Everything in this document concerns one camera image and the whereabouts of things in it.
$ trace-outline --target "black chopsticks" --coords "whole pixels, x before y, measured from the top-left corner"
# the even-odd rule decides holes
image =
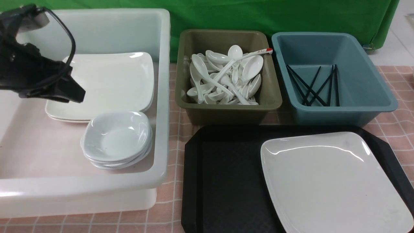
[[[312,83],[309,86],[289,65],[286,65],[288,74],[290,77],[290,80],[294,83],[296,89],[298,90],[300,96],[302,97],[303,101],[302,104],[305,106],[312,106],[313,102],[315,100],[318,100],[322,106],[328,107],[331,106],[331,98],[332,98],[332,86],[333,82],[335,82],[335,97],[336,97],[336,106],[340,106],[339,103],[339,83],[338,83],[338,67],[337,65],[332,65],[331,67],[331,73],[328,76],[328,78],[325,80],[325,82],[322,84],[322,86],[315,92],[312,88],[315,84],[316,79],[318,78],[318,74],[321,70],[321,66],[319,66],[314,78],[312,79]],[[298,82],[296,81],[295,77],[299,79],[299,81],[308,89],[306,94],[303,93],[302,89],[299,87]],[[319,97],[319,94],[323,90],[323,88],[326,86],[326,84],[330,82],[329,84],[329,92],[327,97],[327,102],[325,102],[322,98]],[[308,101],[309,95],[312,93],[313,97],[310,101]]]

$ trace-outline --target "green backdrop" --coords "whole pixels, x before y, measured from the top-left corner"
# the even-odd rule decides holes
[[[399,0],[0,0],[0,11],[29,3],[57,9],[164,8],[171,14],[171,61],[185,29],[345,32],[365,47],[384,44]]]

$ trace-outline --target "pink tile pattern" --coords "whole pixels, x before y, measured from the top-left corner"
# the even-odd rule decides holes
[[[414,77],[413,67],[377,67],[399,102],[392,113],[380,114],[364,127],[388,142],[414,185]],[[183,233],[181,204],[183,195],[184,146],[200,129],[193,126],[184,109],[174,102],[176,65],[170,66],[170,135],[166,181],[157,189],[153,208],[98,214],[75,214],[31,218],[0,219],[0,233]],[[285,101],[270,112],[262,124],[294,124]]]

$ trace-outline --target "white bowl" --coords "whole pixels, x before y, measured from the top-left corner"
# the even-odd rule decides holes
[[[91,164],[97,168],[100,169],[105,169],[105,170],[116,170],[116,169],[122,169],[122,168],[126,168],[129,166],[132,166],[134,164],[136,164],[137,162],[143,160],[151,151],[152,149],[152,142],[148,145],[147,150],[142,153],[141,155],[139,155],[138,157],[136,157],[135,159],[133,159],[132,161],[128,162],[128,163],[120,163],[120,164],[113,164],[113,165],[102,165],[102,164],[97,164],[91,161]]]
[[[148,117],[142,112],[114,112],[89,122],[81,147],[91,162],[121,165],[145,154],[152,141]]]

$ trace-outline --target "stacked square plates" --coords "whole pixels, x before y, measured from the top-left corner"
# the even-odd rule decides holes
[[[71,66],[73,79],[86,90],[85,99],[80,104],[48,100],[50,118],[85,123],[104,112],[144,112],[151,106],[154,66],[148,53],[77,54]]]
[[[414,226],[406,204],[355,133],[272,139],[260,154],[287,233],[407,233]]]

= What is needed =
Scan the material and collect every line that contains "outline".

= The completed task =
$ trace-outline --target "black chopsticks" --coords "whole pixels, x before y, measured from the top-left corner"
$ trace-outline --target "green backdrop" --coords "whole pixels, x before y, measured from the top-left corner"
$ trace-outline --target "pink tile pattern" --coords "whole pixels, x before y, measured from the top-left corner"
$ trace-outline --target "white bowl" --coords "whole pixels, x before y, measured from the top-left corner"
$ trace-outline --target "stacked square plates" --coords "whole pixels, x before y, measured from the top-left corner"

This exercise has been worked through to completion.